Hi,
I have made the initial release of flexvec, an implementation of
confluently persistent vectors for Clojure based on the Bagwell &
Rompf paper I've been working on:
https://github.com/michalmarczyk/flexvec
https://bitbucket.org/michalmarczyk/flexvec
I would like to propose this library for inclusion in contrib.
The remainder of this letter is meant as a brief introduction to the
current state of flexvec.

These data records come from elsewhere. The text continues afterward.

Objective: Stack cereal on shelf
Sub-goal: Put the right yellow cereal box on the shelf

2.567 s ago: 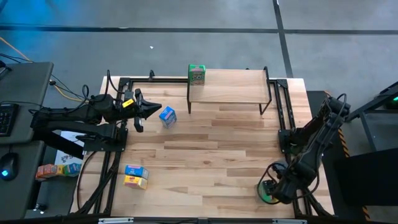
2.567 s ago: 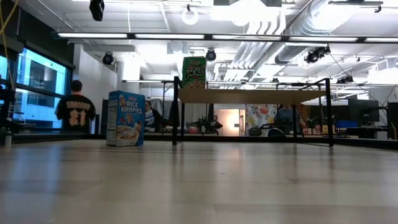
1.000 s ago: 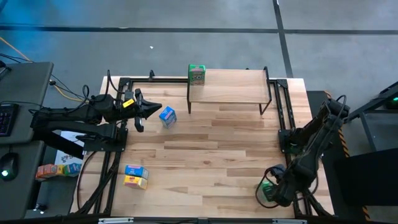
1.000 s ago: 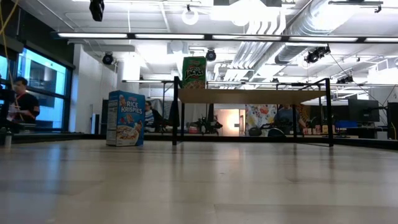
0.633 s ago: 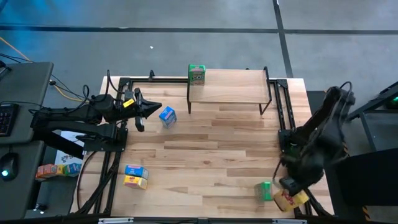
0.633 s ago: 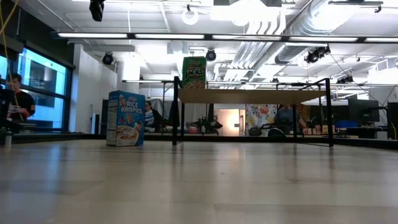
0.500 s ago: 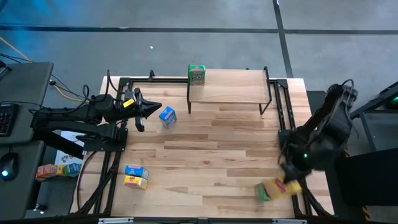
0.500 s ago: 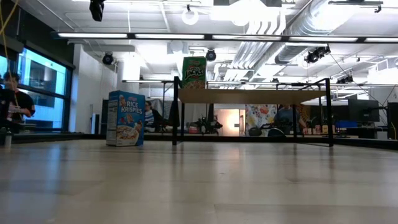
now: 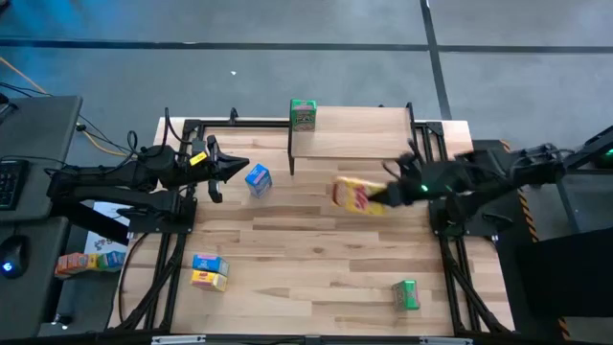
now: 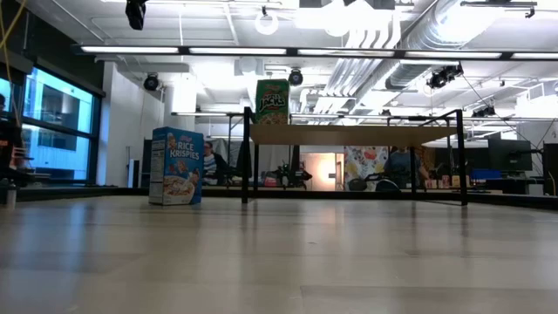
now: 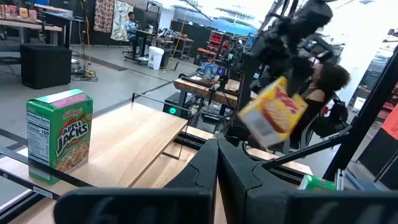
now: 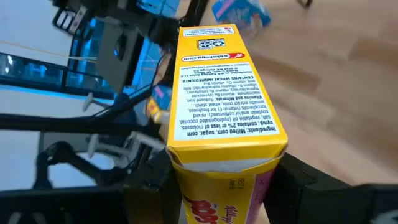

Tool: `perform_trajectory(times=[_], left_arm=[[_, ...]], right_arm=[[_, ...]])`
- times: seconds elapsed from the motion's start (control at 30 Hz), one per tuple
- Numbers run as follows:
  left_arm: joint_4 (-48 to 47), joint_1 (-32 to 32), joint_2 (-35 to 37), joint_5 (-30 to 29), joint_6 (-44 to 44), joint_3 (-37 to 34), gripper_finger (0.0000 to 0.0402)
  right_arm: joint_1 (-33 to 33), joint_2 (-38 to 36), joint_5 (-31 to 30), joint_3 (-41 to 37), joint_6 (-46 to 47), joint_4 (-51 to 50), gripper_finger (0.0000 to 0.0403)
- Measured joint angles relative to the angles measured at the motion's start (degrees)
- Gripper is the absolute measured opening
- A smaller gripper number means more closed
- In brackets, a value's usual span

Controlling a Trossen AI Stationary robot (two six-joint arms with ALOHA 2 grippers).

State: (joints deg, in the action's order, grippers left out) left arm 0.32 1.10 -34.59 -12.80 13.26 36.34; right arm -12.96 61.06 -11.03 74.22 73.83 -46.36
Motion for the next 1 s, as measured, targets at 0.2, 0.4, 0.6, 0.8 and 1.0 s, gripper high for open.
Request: perform_trajectory(times=[0.2, 0.4, 0.6, 0.8, 1.0], left_arm=[[0.01, 0.00, 0.00, 0.00, 1.66, 0.00, 0.0001], [0.02, 0.00, 0.00, 0.00, 1.65, 0.00, 0.0001], [0.02, 0.00, 0.00, 0.00, 1.64, 0.00, 0.0001], [0.02, -0.02, 0.00, 0.00, 1.64, 0.00, 0.0001], [0.02, 0.00, 0.00, 0.00, 1.66, 0.00, 0.0001]], right_arm=[[15.44, 3.81, 9.22, 1.80, -14.29, -0.42, 0.0151], [25.47, 10.84, 10.65, 15.13, -28.92, -8.97, 0.0151], [31.30, 22.72, 5.00, 31.38, -41.78, -27.75, 0.0151], [34.86, 33.91, -0.10, 40.96, -51.33, -33.44, 0.0151], [36.80, 42.61, -1.63, 45.67, -61.26, -36.19, 0.0151]])
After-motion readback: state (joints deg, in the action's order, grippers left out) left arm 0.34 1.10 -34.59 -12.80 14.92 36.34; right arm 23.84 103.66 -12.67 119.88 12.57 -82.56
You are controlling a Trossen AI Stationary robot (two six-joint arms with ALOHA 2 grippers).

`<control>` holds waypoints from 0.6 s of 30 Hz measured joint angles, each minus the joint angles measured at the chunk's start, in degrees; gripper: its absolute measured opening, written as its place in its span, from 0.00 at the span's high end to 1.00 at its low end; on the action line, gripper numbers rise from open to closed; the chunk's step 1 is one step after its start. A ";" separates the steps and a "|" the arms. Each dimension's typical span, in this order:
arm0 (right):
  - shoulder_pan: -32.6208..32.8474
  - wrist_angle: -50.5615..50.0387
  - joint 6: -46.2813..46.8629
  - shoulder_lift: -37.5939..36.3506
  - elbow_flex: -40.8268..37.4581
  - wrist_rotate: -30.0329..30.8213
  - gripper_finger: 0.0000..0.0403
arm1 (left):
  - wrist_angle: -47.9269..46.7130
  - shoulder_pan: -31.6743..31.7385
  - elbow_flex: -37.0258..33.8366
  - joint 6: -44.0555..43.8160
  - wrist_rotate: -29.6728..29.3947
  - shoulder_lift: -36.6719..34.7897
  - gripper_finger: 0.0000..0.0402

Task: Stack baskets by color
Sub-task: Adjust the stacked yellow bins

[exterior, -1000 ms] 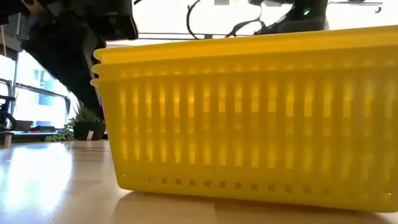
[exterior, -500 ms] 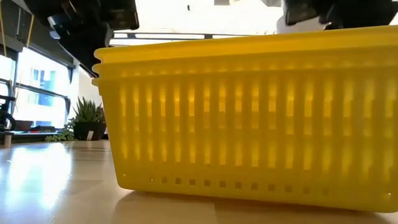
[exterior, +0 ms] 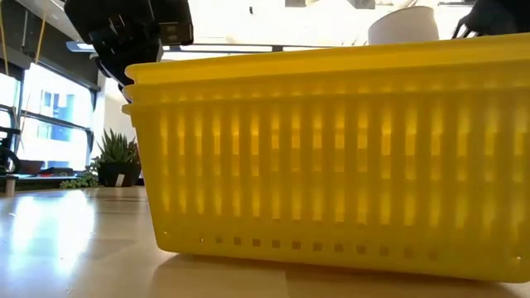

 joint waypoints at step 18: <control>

The README provides an overview of the
available functionality, also available as the core namespace's
docstring:
(require '[flexvec.core :as fv])
(doc flexvec.core)
For those not familiar with RRB-Trees, their purpose is to provide
logarithmic time concatenation and slicing operations for a
vector-like data structure at the cost of a slight degradation in
performance while maintaining performance close to that of
PersistentVector in code which does not use these new operations.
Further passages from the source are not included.